Like many platforms, Google has automatically kept a record of our internet searches, going back years. Data is used to build a detailed profile on the user. In part this is to offer up relevant content in searches, but it also lets marketers target us with more focused ads.
If you are streaming programming to your TV from the internet, including Amazon or Netflix, that history is recorded too. Since my Android phone is synced to my computer, Google has tracked the actions I have taken on my phone too.
There is a lot of data saved up on me, and unless you live in a cave without internet service, I’ll bet there is a good amount on you too. Sure, you can manually purge your history—if you remember. As an alternative, try Google’s new privacy tools and do it automatically. Launched in May, the company now allows for automatic deletion of history from Google searches, virtual assistant requests and location history. More recently, Google followed up by expanding the auto-delete ability to YouTube.
In October, an incognito mode was rolled out for Google Maps. While this might be a handy tool if you don’t want to share your location, such as a doctor’s office visit, it’s not complete privacy. When activating incognito mode in Maps, you’ll receive this message: “Turning on Incognito Mode in Maps does not affect how your activity is used or saved by internet providers, other apps, voice search, and other Google services.” This means only your Maps browsing and location sharing are temporarily disabled.
Chrome’s incognito mode operates similarly. Websites, employers and ISPs can still access your browsing traffic. You didn’t expect Google to give up everything did you? After all, Google has done sneaky things to subvert its users privacy settings in the past.
So, what is the best way to use Google’s new privacy tools? Here are a few essential tips to auto-delete your history.
The best place to start is My Activity on Google. Click Activity Controls in the left column on desktop or by navigating to the menu icon on a smartphone. You will see an option called Web & App Activity. Click Manage Activity and then the button under the calendar icon “Choose to delete automatically.” Here, you can set your activity history on several Google products to automatically erase itself after three months, after 18 months, or the default, which is to keep it until you delete it manually. This data includes searches made on Google.com, voice requests made with Google Assistant, searches in Google’s Play app store and more. Below the Web & App Activity section, you can go through the same steps to delete your YouTube history and Google Maps location history.

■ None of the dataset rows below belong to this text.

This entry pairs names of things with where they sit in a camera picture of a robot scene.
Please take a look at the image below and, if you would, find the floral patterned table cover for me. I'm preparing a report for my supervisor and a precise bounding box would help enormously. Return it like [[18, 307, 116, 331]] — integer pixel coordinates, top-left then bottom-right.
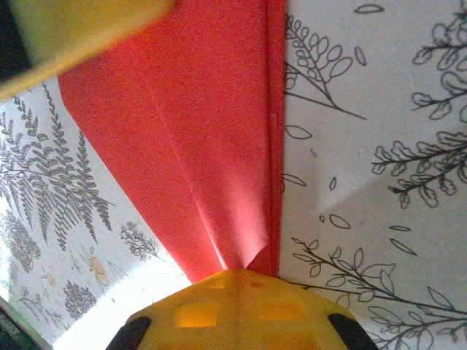
[[0, 0, 467, 350]]

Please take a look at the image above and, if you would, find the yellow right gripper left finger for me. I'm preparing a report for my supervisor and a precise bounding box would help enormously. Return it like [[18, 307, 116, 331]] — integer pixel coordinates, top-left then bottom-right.
[[109, 268, 239, 350]]

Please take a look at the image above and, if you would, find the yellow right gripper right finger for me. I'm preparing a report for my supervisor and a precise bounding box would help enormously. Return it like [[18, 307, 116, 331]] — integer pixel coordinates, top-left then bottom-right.
[[236, 268, 377, 350]]

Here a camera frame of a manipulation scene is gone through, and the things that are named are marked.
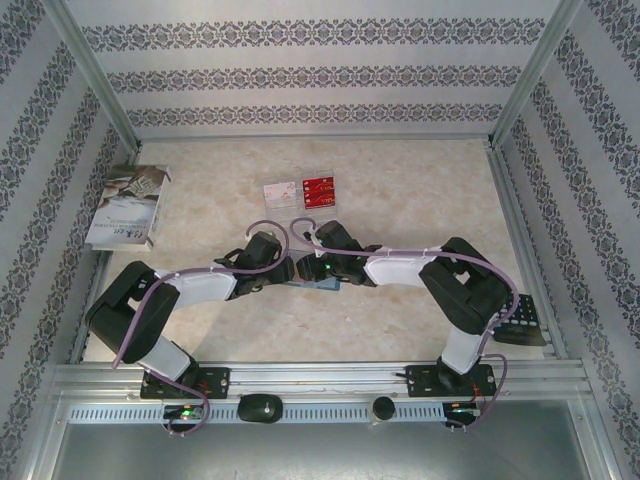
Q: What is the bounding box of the blue leather card holder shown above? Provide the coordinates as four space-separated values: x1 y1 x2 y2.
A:
294 277 344 294

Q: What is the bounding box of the clear acrylic card stand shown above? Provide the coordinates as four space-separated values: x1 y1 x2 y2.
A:
262 172 342 224

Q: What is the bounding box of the white paperback book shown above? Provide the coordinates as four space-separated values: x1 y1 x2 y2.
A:
84 164 172 252

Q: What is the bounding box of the black oval device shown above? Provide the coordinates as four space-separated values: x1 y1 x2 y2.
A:
236 393 284 425

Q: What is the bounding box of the black round knob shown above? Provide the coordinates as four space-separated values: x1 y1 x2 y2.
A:
369 396 397 427

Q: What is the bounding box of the grey metal panel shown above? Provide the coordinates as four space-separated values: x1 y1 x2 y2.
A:
49 399 611 480

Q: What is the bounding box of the black remote control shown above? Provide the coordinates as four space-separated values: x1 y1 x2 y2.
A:
492 294 546 347

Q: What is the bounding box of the long aluminium frame rail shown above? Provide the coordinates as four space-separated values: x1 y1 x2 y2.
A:
49 362 591 401

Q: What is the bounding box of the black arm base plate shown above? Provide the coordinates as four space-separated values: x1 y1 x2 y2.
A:
139 367 231 401
405 363 496 399

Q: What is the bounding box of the slotted grey cable duct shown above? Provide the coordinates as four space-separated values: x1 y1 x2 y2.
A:
67 403 446 425

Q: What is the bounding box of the aluminium side rail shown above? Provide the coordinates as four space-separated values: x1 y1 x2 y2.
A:
484 144 569 359
69 144 144 366

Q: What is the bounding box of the purple cable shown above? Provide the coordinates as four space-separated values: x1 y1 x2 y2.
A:
110 219 295 441
289 216 522 436

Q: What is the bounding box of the aluminium frame post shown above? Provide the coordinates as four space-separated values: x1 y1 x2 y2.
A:
487 0 586 149
39 0 144 151

Google uses your history to offer up relevant content. If you are a frequent searcher, setting your history to delete every three months may keep the content you are seeing fresher. For example, I work in technology and often want to see the latest tech news. I set my search and YouTube history to self-destruct after three months so I am offered up new information based on more recent searches. And if I have to look at ads, it might as well be for products I am currently interested in, not what I shopped for last Christmas. With Google Maps, I often want to call up directions to a place I’ve been recently, so that is set at three months as well. If you only do periodic searches, you could go with the 18-month setting.
I don’t use Google Assistant, and rarely visit Google News, so I left those settings to continue until I manually delete. However, if you are a Google Assistant user, you can now also say “Hey Google, delete the last thing I said” or “Hey Google, delete everything I said to you last week” without having to access the My Activity tools. Amazon added similar data deletion feature to Alexa in May.
Privacy tools are important in today’s vulnerable-data world. When they are easy and automated, it is worth the few minutes of time it takes to set up.